Solaris Medical Technology, Inc. reusable multi-patient use SpO2 Soft Sensors, reusable multi-patient use SpO2 Finger Sensors, and disposable single patient use SpO2 Soft-finger Sensors are for use with adult/pediatric patients weighing greater than 40kg.

Solaris Medical Technology, Inc. disposable single patient use SpO2 Adhesive Sensors are for use with adult patients weighing greater than 40kg, pediatric patients weighing 10 - 40 kg, and infant (non-neonatal) patients weighing 3 - 15 kg.

Prescription device.

Solaris Compatible Reusable and Disposable SpO2 Sensors (Solaris Sensors) are compatible sensors for use with major types of patient monitors and oximeter devices as listed above.

Solaris Sensors employ non-invasive electro-optical means to determine the light absorption of functional arterial hemoglobin. The sensor contains three optical components: two light emitting diodes (LED) that serve as light sources and one photodiode that acts as a light detector. The LED and photodiode are contained in the sensor housing.

Four types of sensor housings are described in this submission:

• Reusable soft finger sensor comprised of an integrated silicone rubber tube.
• Reusable finger clip sensor with rigid halves and silicone pads
• Disposable soft-digit sensor with flexible silicone housing
• Disposable adhesive sensors constructed of a medical tape laminate

Each sensor has unique labeling and specifications designed for compatibility with the specific monitor manufacturer (Nellcor, Nonin, HP/Philips, BCI).

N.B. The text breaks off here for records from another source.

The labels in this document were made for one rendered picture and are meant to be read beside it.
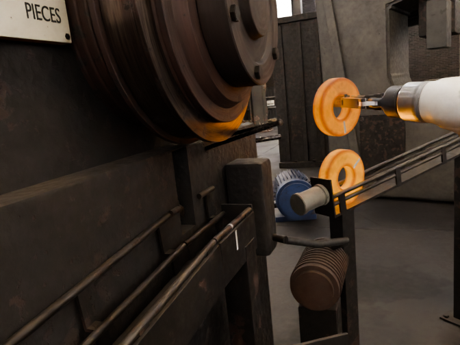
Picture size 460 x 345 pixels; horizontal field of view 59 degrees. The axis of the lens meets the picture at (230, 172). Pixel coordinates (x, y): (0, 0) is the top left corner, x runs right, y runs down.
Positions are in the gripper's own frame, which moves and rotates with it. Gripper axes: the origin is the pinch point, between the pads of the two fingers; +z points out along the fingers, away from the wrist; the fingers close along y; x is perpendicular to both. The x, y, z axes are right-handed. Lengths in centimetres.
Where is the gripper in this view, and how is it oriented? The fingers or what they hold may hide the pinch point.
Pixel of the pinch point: (337, 100)
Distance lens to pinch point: 115.4
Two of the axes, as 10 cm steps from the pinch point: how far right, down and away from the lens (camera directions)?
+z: -5.5, -1.5, 8.2
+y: 8.3, -1.9, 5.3
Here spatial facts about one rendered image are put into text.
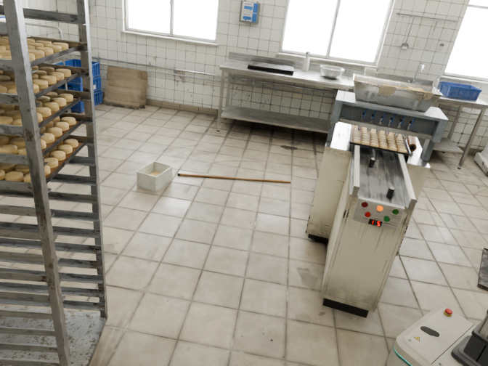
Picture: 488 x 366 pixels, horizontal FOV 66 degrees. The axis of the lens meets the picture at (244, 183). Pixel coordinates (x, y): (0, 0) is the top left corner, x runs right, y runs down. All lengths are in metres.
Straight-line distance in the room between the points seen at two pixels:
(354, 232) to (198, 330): 1.05
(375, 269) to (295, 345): 0.64
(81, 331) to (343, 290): 1.50
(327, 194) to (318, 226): 0.30
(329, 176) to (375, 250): 0.78
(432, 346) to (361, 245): 0.60
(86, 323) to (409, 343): 1.66
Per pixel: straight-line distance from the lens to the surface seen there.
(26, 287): 2.20
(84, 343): 2.11
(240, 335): 2.31
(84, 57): 1.55
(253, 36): 5.66
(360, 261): 2.34
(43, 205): 1.28
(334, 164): 2.79
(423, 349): 2.24
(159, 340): 2.27
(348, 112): 2.76
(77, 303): 2.17
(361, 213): 2.13
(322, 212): 2.97
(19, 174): 1.37
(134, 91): 6.00
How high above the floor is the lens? 1.74
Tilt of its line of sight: 27 degrees down
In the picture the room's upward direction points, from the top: 8 degrees clockwise
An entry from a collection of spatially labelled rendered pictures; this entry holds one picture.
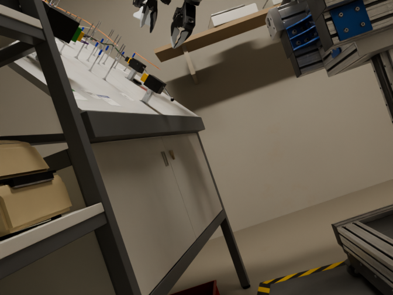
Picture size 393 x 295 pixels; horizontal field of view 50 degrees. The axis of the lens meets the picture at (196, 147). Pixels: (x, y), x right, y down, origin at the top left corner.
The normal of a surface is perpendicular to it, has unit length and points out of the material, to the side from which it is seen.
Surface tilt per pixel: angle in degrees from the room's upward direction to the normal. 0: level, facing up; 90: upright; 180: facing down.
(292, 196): 90
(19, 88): 90
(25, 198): 90
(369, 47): 90
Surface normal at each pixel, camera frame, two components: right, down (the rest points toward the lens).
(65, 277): -0.23, 0.06
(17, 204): 0.93, -0.33
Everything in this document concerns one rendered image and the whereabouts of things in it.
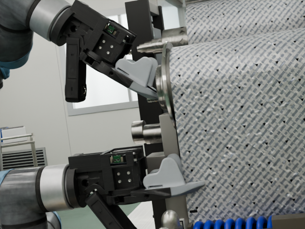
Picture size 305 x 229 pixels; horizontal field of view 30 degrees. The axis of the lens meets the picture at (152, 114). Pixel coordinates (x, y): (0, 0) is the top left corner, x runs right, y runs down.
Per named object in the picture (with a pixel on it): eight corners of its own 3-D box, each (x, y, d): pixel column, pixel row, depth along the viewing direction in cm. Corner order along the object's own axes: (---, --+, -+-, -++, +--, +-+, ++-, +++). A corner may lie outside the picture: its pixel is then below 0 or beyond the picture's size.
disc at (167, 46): (185, 126, 101) (174, 43, 101) (188, 126, 101) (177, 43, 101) (169, 135, 87) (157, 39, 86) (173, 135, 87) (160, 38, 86)
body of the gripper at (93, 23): (130, 34, 92) (69, -4, 94) (103, 79, 94) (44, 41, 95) (140, 37, 100) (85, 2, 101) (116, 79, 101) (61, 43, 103)
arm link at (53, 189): (43, 216, 90) (62, 205, 98) (71, 214, 89) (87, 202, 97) (36, 170, 89) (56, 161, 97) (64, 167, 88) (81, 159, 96)
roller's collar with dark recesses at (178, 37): (169, 60, 122) (166, 30, 122) (197, 56, 121) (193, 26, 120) (164, 60, 116) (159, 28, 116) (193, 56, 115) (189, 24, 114)
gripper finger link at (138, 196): (168, 189, 84) (111, 194, 86) (169, 199, 84) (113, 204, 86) (174, 183, 89) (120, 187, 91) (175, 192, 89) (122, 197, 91)
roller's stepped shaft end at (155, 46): (140, 57, 122) (138, 42, 122) (167, 52, 120) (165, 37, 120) (136, 56, 119) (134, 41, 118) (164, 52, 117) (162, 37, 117)
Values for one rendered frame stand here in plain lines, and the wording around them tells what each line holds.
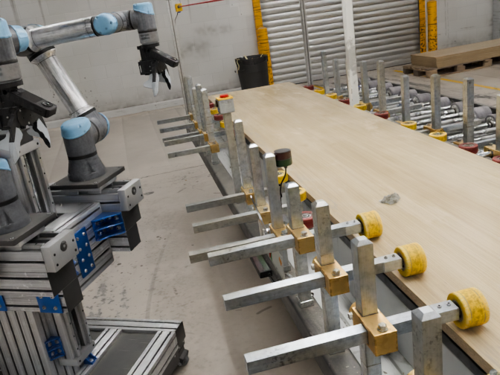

Here's an analysis of the provided text to extract the requested information about acceptance criteria and the study proving device performance:

1. Table of Acceptance Criteria and Reported Device Performance:

The document explicitly states that the acceptance criterion for the Solaris SpO2 sensors is "stated accuracy claims over the 70% - 100% range." The reported device performance is that the "Clinical test results indicated that the sensors meet the stated accuracy claims over the 70% - 100% range."

2. Sample Size Used for the Test Set and Data Provenance:

• Sample Size: The document does not specify an exact numerical sample size for the clinical test set. It only mentions "clinical testing... with subject informed consent."
• Data Provenance: The document does not explicitly state the country of origin for the clinical data or whether it was retrospective or prospective. It was performed "under an institutionally approved protocol."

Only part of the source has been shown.